S’agissant de la théorie de l’imprévision, qui permet aussi une compensation de ces charges anormales mais par la voie indemnitaire et qui avait été dégagée dans un cadre purement national, le Conseil d’État a réaffirmé sa pérennité. Il a aussi précisé son caractère autonome par rapport aux règles de modification des contrats issues des directives, en se fondant notamment sur le fait que le 3° de l’article L. 6 ne renvoie pas à une application selon des conditions prévues par le code de la commande publique, contrairement à d’autres jurisprudences codifiées au même article.

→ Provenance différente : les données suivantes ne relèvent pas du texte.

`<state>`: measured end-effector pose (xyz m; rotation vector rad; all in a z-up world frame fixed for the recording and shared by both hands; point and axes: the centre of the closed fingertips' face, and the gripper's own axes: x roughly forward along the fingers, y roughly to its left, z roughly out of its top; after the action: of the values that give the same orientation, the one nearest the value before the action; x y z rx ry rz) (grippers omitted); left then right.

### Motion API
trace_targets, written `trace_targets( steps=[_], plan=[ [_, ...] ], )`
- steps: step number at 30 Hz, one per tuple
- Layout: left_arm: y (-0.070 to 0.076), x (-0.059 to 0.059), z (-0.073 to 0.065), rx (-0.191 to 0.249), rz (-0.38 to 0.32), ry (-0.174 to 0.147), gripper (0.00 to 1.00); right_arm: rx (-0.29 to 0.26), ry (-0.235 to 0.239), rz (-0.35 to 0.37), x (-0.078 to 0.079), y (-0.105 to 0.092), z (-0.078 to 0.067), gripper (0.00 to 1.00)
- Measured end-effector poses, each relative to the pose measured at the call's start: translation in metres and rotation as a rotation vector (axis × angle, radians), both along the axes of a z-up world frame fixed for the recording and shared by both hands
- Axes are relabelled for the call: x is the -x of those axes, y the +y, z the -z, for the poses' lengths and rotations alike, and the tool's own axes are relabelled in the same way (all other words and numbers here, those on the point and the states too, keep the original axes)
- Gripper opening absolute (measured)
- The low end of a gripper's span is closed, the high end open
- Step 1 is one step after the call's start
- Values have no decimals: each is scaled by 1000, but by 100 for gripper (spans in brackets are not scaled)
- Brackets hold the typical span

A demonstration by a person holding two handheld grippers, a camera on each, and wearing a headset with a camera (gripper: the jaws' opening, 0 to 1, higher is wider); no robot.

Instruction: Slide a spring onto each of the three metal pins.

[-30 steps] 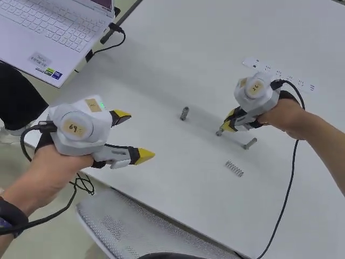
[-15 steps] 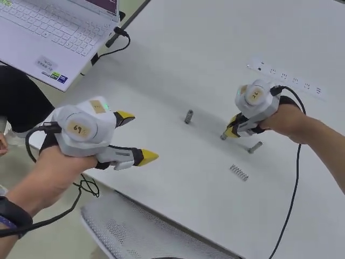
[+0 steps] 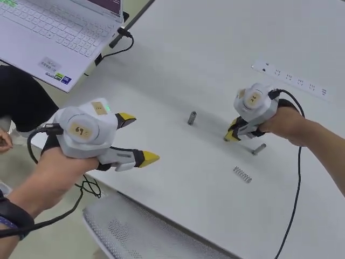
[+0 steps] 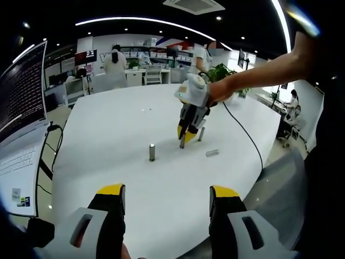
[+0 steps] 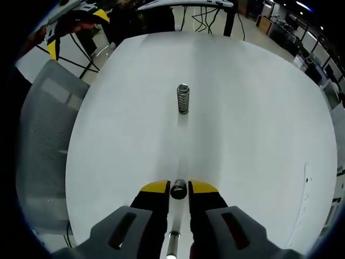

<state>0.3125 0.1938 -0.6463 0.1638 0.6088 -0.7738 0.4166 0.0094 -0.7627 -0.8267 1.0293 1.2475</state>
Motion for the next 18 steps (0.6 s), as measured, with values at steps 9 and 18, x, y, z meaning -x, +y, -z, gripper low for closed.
trace_targets(
  steps=[9, 18],
  plan=[
    [-6, -1, 0, -5, 13, 1, 59, -15, -19, 22, -3, -7, -11, 20],
    [-11, -1, -4, -3, 18, -9, 58, -53, -62, 96, -4, -15, -29, 25]
  ],
)
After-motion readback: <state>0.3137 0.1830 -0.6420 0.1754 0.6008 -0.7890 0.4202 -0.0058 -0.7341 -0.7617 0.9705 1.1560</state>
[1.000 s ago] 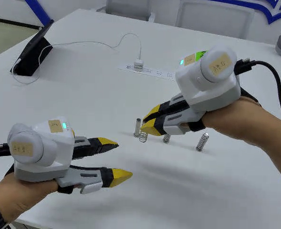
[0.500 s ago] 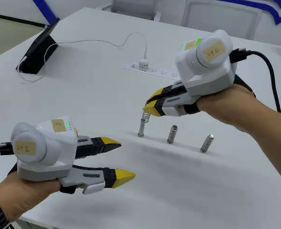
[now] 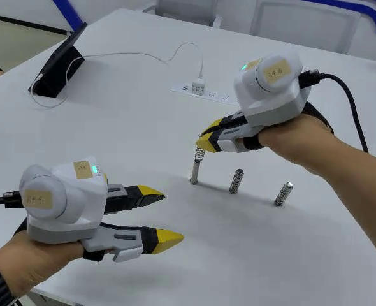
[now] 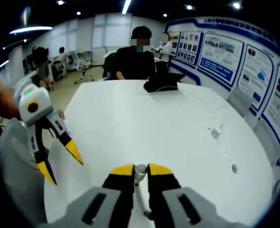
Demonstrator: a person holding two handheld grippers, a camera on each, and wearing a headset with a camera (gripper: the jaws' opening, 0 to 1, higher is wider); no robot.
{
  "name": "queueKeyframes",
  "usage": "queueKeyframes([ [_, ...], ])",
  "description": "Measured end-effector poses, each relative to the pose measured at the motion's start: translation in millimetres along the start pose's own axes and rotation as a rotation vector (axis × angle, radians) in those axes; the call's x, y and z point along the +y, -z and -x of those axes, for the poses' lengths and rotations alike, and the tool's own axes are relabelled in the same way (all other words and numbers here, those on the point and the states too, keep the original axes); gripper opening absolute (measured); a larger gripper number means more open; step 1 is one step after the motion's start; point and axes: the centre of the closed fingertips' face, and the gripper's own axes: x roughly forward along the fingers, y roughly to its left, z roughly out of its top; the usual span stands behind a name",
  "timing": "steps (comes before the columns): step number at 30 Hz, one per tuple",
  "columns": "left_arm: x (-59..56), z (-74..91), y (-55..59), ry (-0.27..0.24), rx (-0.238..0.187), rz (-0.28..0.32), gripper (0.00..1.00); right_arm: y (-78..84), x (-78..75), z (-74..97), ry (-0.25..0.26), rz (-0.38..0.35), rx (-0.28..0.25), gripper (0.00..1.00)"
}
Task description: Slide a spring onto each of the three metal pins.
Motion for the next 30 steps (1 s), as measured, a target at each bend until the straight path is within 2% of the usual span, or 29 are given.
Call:
queueKeyframes([
  [11, 2.0, -0.4, 3.2, 0.001, 0.005, 0.006, 0.46, 6.2, -0.6, -7.5, -0.004, -0.018, 0.014, 0.12],
  [30, 5.3, 0.2, 7.5, -0.003, 0.010, 0.018, 0.46, 28.2, 0.9, -30.3, -0.012, -0.067, 0.056, 0.12],
])
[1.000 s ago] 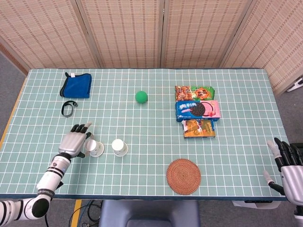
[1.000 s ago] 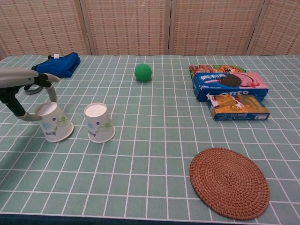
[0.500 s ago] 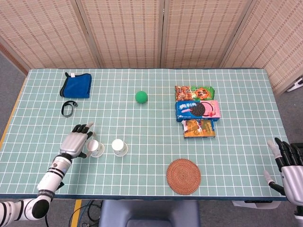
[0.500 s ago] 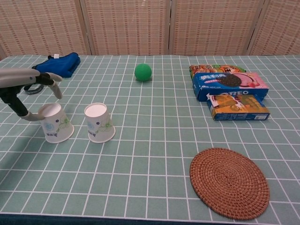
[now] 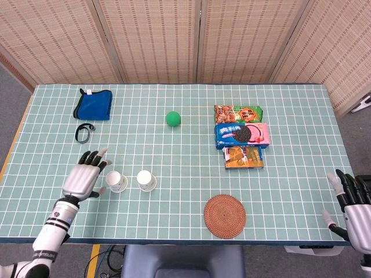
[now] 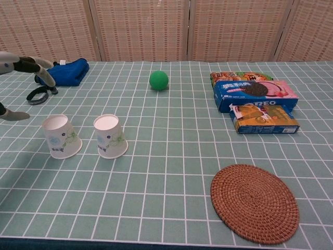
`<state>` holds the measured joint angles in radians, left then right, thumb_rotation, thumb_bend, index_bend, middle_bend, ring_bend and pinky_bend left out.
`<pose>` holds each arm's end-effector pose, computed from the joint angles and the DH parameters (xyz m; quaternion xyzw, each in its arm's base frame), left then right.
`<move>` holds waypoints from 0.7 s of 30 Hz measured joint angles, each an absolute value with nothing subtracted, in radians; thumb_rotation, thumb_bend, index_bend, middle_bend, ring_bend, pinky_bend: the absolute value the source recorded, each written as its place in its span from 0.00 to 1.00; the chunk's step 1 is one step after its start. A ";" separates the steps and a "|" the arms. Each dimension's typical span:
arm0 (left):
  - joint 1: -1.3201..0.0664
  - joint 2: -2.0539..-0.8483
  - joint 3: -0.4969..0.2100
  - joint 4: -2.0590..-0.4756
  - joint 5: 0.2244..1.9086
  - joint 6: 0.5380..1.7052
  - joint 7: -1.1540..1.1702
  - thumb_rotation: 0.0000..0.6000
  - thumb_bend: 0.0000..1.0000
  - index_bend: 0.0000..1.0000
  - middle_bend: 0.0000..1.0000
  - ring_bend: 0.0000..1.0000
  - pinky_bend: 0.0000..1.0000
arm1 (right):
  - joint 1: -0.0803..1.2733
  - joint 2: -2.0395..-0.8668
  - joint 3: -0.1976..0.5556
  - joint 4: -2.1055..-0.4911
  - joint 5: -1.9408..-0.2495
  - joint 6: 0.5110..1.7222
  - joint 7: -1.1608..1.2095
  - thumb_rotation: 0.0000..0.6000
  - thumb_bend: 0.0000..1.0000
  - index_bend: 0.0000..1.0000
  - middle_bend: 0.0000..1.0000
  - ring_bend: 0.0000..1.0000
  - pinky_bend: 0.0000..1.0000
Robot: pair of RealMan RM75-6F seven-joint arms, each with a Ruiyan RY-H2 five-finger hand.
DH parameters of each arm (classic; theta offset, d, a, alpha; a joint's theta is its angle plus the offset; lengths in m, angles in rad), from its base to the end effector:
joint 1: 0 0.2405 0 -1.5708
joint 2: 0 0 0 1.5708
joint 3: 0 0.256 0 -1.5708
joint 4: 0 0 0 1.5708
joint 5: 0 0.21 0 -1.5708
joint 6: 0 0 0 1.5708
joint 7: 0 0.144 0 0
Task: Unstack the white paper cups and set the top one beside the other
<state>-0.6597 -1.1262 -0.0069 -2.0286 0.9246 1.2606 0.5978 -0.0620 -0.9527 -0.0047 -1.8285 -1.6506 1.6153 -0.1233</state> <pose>-0.1767 0.2779 0.0963 -0.7160 -0.3759 -0.2843 0.5149 -0.2784 -0.1255 0.1937 0.6066 -0.3566 0.3757 0.6031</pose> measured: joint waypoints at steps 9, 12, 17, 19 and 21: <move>-0.397 -1.063 0.125 -2.067 1.250 1.572 0.534 1.00 0.29 0.05 0.00 0.00 0.00 | -0.073 -0.977 -0.032 -1.827 -1.699 1.617 -0.165 1.00 0.30 0.01 0.00 0.00 0.00; -0.295 -1.070 0.160 -2.005 1.358 1.667 0.457 1.00 0.30 0.00 0.00 0.00 0.00 | -0.074 -0.987 -0.037 -1.829 -1.709 1.615 -0.181 1.00 0.30 0.01 0.00 0.00 0.00; -0.171 -1.093 0.192 -1.860 1.442 1.752 0.321 1.00 0.29 0.00 0.00 0.00 0.00 | -0.069 -1.009 -0.043 -1.833 -1.719 1.593 -0.228 1.00 0.30 0.01 0.00 0.00 0.00; -0.131 -1.108 0.196 -1.797 1.461 1.779 0.284 1.00 0.29 0.00 0.00 0.00 0.00 | -0.067 -1.020 -0.046 -1.835 -1.726 1.583 -0.253 1.00 0.30 0.01 0.00 0.00 0.00; -0.099 -1.124 0.196 -1.735 1.474 1.802 0.248 1.00 0.29 0.00 0.00 0.00 0.00 | -0.064 -1.030 -0.049 -1.836 -1.732 1.575 -0.275 1.00 0.30 0.01 0.00 0.00 0.00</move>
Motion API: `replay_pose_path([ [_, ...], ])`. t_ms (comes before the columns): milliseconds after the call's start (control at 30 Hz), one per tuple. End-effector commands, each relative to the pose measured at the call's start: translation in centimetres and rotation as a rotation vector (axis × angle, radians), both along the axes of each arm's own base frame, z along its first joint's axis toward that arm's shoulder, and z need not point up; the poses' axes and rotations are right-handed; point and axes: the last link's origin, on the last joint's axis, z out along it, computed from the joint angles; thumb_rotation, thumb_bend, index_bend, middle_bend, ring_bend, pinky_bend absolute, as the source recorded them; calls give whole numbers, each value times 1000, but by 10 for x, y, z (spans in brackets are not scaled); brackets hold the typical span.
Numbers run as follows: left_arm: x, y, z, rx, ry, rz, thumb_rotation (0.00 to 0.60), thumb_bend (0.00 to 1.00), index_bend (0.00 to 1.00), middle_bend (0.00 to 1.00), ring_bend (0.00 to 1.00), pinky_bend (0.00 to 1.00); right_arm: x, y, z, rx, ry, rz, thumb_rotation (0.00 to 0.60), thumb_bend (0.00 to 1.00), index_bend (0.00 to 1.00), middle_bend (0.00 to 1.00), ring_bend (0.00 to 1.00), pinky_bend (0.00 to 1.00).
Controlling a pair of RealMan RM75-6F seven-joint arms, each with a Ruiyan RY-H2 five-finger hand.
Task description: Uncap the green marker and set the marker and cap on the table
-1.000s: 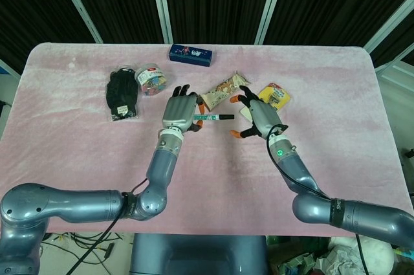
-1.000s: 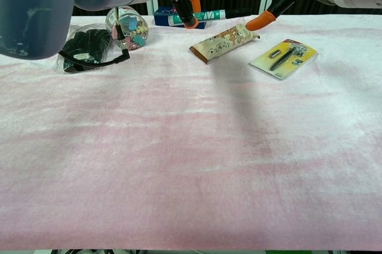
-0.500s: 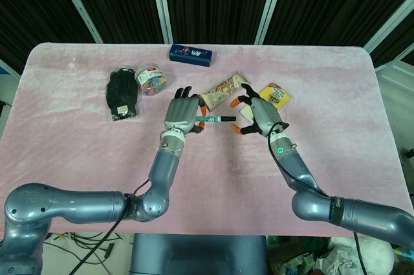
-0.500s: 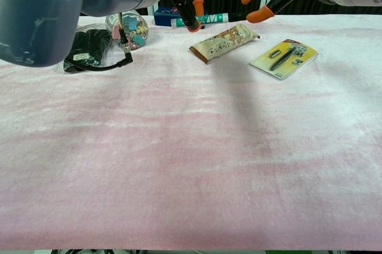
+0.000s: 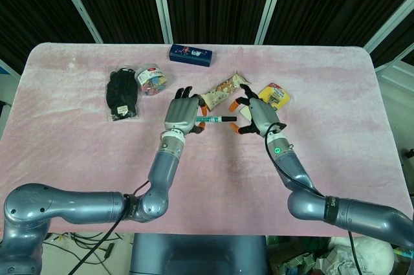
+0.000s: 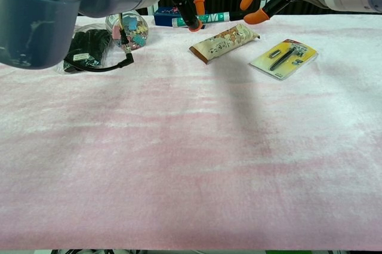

La différence est importante à plusieurs titres. À défaut de pouvoir s’accorder sur une modification du contrat pour compenser les charges anormales qu’il subit du fait de circonstances imprévisibles, le titulaire a droit à une indemnité d’imprévision. L’indemnité peut donc être convenue entre les parties ou, à défaut d’accord entre elles, par le juge. Et elle n’est pas encadrée par les dispositions issues des directives et limitant à 50% du montant du marché initiale l’augmentation de prix qui peut être convenue, par modification, sur le fondement de l’article R. 2194-5 ou R. 3135-5. Cela permet de traiter des situations exceptionnelles telles que les flambées du coût de l’énergie.

Le traitement des difficultés contractuelles peut, enfin, mobiliser à la fois les modifications pour circonstances imprévisibles et l’indemnité d’imprévision.

La nouvelle circulaire de la Première ministre, du 29 septembre 2022[6], a acté l’évolution de la doctrine administrative dans le sens de cet avis.

[1] 2022/C 236/02, publiée au JOUE du 20 juin 2022

[2] Règlement (UE) 2022/1031 du Parlement et du conseil du 23 juin 2022 concernant l’accès des opérateurs économiques, des biens et des services des pays tiers aux marchés publics et aux  concessions de l’Union et établissant des procédures visant à faciliter les négociations relatives à  l’accès des opérateurs économiques, des biens et des services originaires de l’Union aux marchés publics et aux concessions des pays tiers.

[3] Qui vient d’être adopté par le Parlement le 10 novembre et approuvé définitivement par le Conseil le 28 novembre 2022.

[4] Règlement n°2022/576 du Conseil du 8 avril 2022 modifiant le règlement (UE) no 833/2014 concernant des mesures restrictives eu égard aux actions de la Russie déstabilisant la situation en Ukraine

[5] CJUE 19 juin 2008 Pressetext, Aff C-454/06, CJCE 13 avril 2010 Wall AG, Aff C-91/08, CJCE 7 septembre 2016 Finn Frogne, Aff C-549/14, CJUE 18 septembre 2019 Commission contre Italie, C-526/17.

[6] Circulaire n° 6374/SG du 29 septembre 2022.